The activation of the SIRT/PGC-1α axis by exercise is accompanied by increases in markers of oxidative capacity and mitochondrial content in animals71,80,81 and humans.71,116 Further, markers of improved fatty acid oxidation and insulin sensitivity are also found in animals and humans accompanying activation of the SIRT1/PGC-1α axis by exercise.71,114,116 In addition to mitochondrial adaptations, activation of the SIRT1/PGC-1α axis is linked to the attenuation of age-related decline in skeletal muscle health in exercised rodents49,111,113 via decreased oxidative stress and DNA damage, factors also implicated in the pathogenesis of many metabolic disorders associated with obesity.44 Consistent with these observations, exercise training improves oxidative capacity and fatty acid oxidation in skeletal muscle from obese adults,13,119,120 improves insulin sensitivity in obesity and type II diabetes,121,122 and decreases both risk factors for, and symptoms of, metabolic disease.123,124 In summary, exercise appears to activate the SIRT1/PGC-1α axis and improve skeletal muscle mitochondrial function and metabolic health. These results highlight the preventative and therapeutic potential of exercise for obesity and obesity-related disease.

As an alternative treatment in obesity and metabolic disease, exercise has several inherent advantages over pharmaceutical intervention. First, the improved metabolic function associated with exercise comes at minimal financial cost, while a pharmaceutical intervention carries a substantial financial commitment from both the individual and healthcare provider.4,6 Second, in addition to improved skeletal muscle mitochondrial function and metabolic/cardiovascular health, regular exercise is associated with a myriad of beneficial effects ranging from the prevention and treatment of mental disorders125 and cancer126 to alleviating symptoms and improving quality of life in many chronic diseases.127 Third, exercise is implicated in a systemic improvement of health with little to no risk of adverse side effects.108,128 Pharmaceuticals are often associated with undesirable side effects, and are inherently designed to be specific, eliminating the possibility of a systemic health improvement.
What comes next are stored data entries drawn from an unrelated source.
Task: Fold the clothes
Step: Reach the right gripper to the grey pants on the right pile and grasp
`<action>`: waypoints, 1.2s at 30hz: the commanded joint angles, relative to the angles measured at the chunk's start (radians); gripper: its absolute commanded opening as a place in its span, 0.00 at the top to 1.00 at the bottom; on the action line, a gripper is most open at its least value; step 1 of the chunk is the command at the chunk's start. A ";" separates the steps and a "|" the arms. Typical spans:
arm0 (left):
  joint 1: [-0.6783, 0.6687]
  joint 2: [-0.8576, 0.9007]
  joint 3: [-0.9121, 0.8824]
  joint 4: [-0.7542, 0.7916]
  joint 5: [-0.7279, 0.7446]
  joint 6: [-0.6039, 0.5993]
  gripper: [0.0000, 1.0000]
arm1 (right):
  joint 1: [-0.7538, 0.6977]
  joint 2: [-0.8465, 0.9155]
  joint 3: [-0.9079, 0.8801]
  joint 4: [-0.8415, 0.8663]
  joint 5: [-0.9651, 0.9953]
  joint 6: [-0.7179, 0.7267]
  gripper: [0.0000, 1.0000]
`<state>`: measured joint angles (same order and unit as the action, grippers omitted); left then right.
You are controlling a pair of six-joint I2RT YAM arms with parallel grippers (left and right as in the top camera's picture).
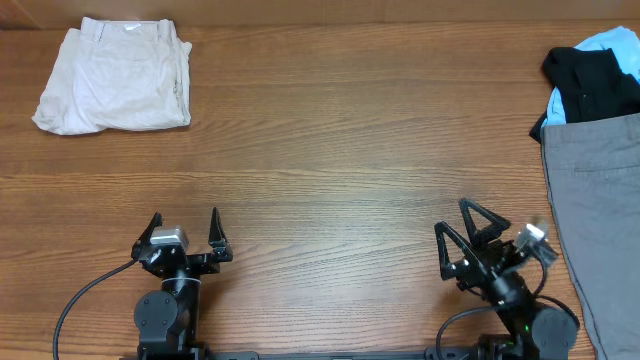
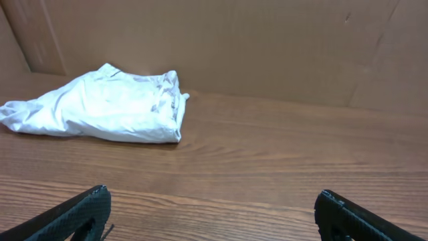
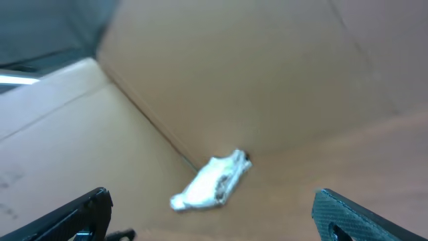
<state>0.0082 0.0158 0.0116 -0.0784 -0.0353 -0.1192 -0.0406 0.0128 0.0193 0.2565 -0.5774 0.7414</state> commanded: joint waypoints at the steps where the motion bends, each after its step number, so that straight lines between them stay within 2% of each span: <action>1: 0.004 -0.010 -0.007 0.005 -0.013 0.023 0.00 | -0.006 -0.006 0.063 0.026 0.076 0.034 0.00; 4: 0.004 -0.010 -0.007 0.005 -0.013 0.023 0.00 | -0.006 0.040 0.163 0.005 0.196 -0.073 0.00; 8: 0.004 -0.010 -0.007 0.005 -0.013 0.023 0.00 | -0.006 0.206 0.345 -0.132 0.277 -0.246 0.00; 10: 0.004 -0.010 -0.007 0.005 -0.013 0.023 0.00 | -0.006 0.373 0.463 -0.202 0.296 -0.318 0.00; 15: 0.004 -0.010 -0.007 0.005 -0.013 0.023 0.00 | -0.006 0.768 0.742 -0.422 0.486 -0.405 0.00; 19: 0.004 -0.010 -0.007 0.005 -0.013 0.023 0.00 | -0.006 1.096 1.038 -0.700 0.657 -0.462 0.00; 21: 0.004 -0.010 -0.007 0.005 -0.013 0.023 0.00 | -0.006 1.301 1.247 -0.903 0.773 -0.509 0.00; 24: 0.004 -0.010 -0.007 0.005 -0.013 0.023 0.00 | -0.006 1.475 1.420 -1.059 0.880 -0.550 0.00; 29: 0.004 -0.010 -0.007 0.005 -0.013 0.023 0.00 | -0.021 1.626 1.454 -1.046 1.200 -0.568 0.00; 36: 0.004 -0.010 -0.007 0.005 -0.013 0.023 0.00 | -0.098 1.820 1.454 -1.033 1.175 -0.620 0.00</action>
<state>0.0082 0.0151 0.0082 -0.0753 -0.0357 -0.1192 -0.1093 1.7657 1.4479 -0.7780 0.5495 0.1471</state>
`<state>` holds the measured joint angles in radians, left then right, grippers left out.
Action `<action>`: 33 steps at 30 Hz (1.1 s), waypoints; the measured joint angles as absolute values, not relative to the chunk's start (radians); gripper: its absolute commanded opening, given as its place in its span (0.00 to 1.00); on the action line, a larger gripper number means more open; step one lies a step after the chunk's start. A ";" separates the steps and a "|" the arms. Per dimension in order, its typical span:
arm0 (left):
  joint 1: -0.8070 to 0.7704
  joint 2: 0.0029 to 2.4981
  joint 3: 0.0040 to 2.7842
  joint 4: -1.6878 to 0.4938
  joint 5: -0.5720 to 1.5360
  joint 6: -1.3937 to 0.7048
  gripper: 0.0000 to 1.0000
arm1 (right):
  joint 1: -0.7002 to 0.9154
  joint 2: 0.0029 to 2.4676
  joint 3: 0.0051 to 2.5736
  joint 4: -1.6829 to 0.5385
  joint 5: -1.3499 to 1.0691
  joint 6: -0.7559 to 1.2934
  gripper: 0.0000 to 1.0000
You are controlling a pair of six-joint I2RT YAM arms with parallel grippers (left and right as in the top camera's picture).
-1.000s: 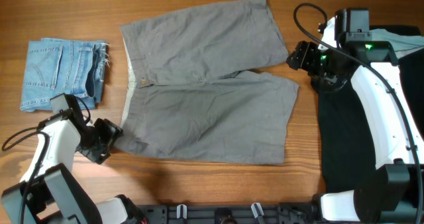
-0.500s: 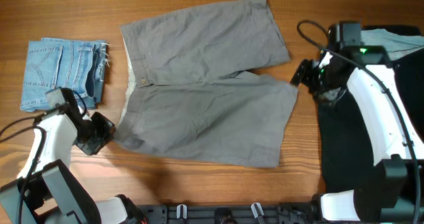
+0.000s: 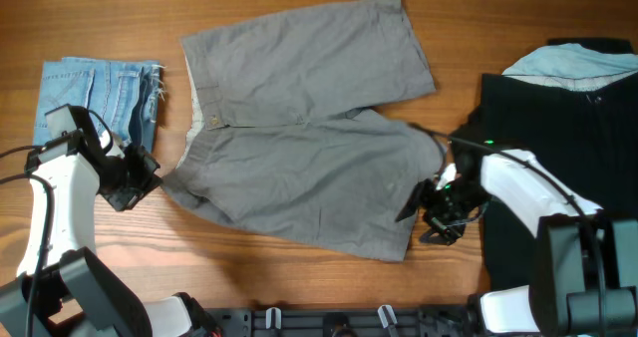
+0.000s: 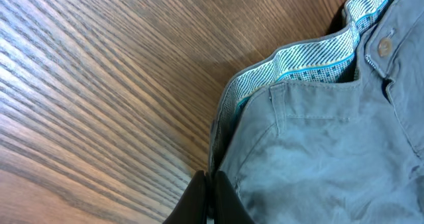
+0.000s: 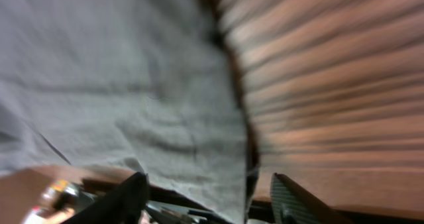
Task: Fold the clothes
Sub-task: 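Grasp the bottom leg hems with both grippers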
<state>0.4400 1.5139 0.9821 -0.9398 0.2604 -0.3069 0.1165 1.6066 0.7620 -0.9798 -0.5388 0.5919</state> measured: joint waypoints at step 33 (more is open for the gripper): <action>0.387 1.514 0.982 -0.912 0.260 -0.289 0.04 | 0.348 1.597 0.649 -0.846 -0.470 0.944 0.04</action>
<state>0.3870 1.5139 0.9821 -0.9119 0.2604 -0.2890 0.3481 1.5967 0.6495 -0.8463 -0.4698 0.9436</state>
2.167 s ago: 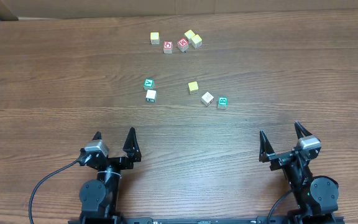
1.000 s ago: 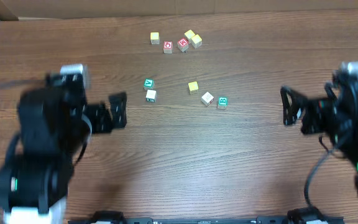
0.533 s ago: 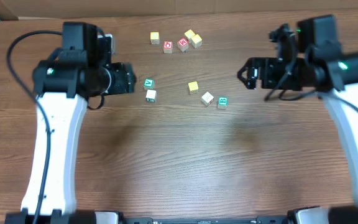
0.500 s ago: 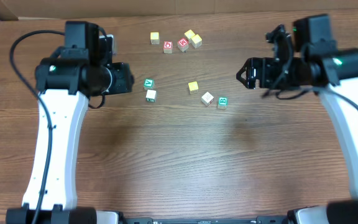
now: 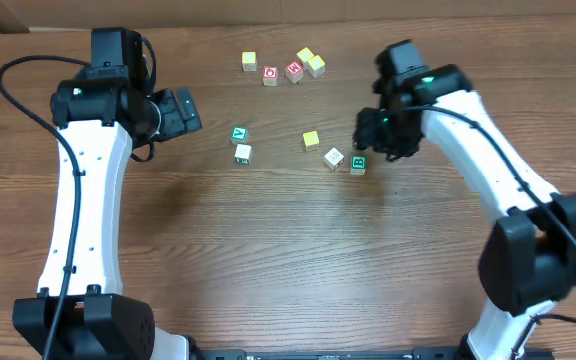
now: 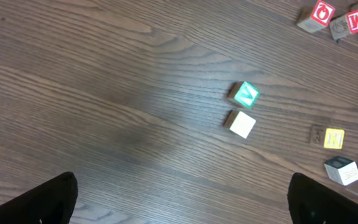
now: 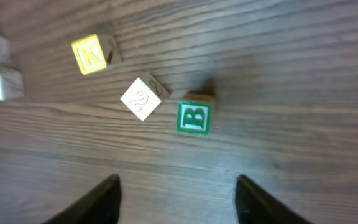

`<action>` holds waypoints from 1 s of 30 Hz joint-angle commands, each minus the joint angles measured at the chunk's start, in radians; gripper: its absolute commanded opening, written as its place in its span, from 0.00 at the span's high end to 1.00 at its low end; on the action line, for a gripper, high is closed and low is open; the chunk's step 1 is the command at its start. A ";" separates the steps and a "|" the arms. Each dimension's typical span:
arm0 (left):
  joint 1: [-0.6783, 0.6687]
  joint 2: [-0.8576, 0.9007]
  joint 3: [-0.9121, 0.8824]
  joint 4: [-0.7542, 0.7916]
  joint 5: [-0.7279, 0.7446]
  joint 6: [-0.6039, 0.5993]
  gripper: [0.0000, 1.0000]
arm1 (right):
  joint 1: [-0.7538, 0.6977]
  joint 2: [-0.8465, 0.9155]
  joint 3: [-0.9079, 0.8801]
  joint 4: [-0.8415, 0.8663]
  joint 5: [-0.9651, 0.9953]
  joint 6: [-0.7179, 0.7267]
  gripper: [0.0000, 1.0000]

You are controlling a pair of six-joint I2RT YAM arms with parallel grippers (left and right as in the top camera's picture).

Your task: Flip 5 blocks

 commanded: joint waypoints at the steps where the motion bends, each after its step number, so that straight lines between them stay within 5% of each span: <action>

Finally, there is evidence that exercise, as part of a lifestyle intervention, induces superior improvements compared to pharmaceutical intervention in subjects with metabolic disease.121 In light of these arguments, it makes both health and financial sense that exercise becomes a first-line tool in both the prevention and treatment of obesity and obesity-related disease.

Conclusion and future direction

The current review has focused on the contribution of SIRT1 to skeletal muscle function and metabolic health. Future studies should not only continue to investigate SIRT1 function, but should also focus on other members of the sirtuin family. The contribution of SIRT1 to overall metabolic health occurs, in part, through SIRT1’s influence on PGC-1α and skeletal muscle mitochondrial function. As skeletal muscle mitochondrial dysregulation is implicated in obesity and obesity-related metabolic disease, SIRT1 has become an attractive target for therapeutic intervention. The activation of SIRT1, and consequently the SIRT1/PGC-1α axis, results in upregulation of mitochondrial genes and improved skeletal muscle mitochondrial content and function. SIRT1 activity can be modified by pharmaceuticals and exercise, providing an array of options to pursue for implementing a therapeutic intervention. A clear need for further investigation of the feasibility of pharmaceutical intervention in humans is evident as, for the most part, human trials are in their infancy or are nonexistent. With exercise, exploration of the optimal dose and intensity will expand the possibility of tailored prescriptions targeting SIRT1 activity.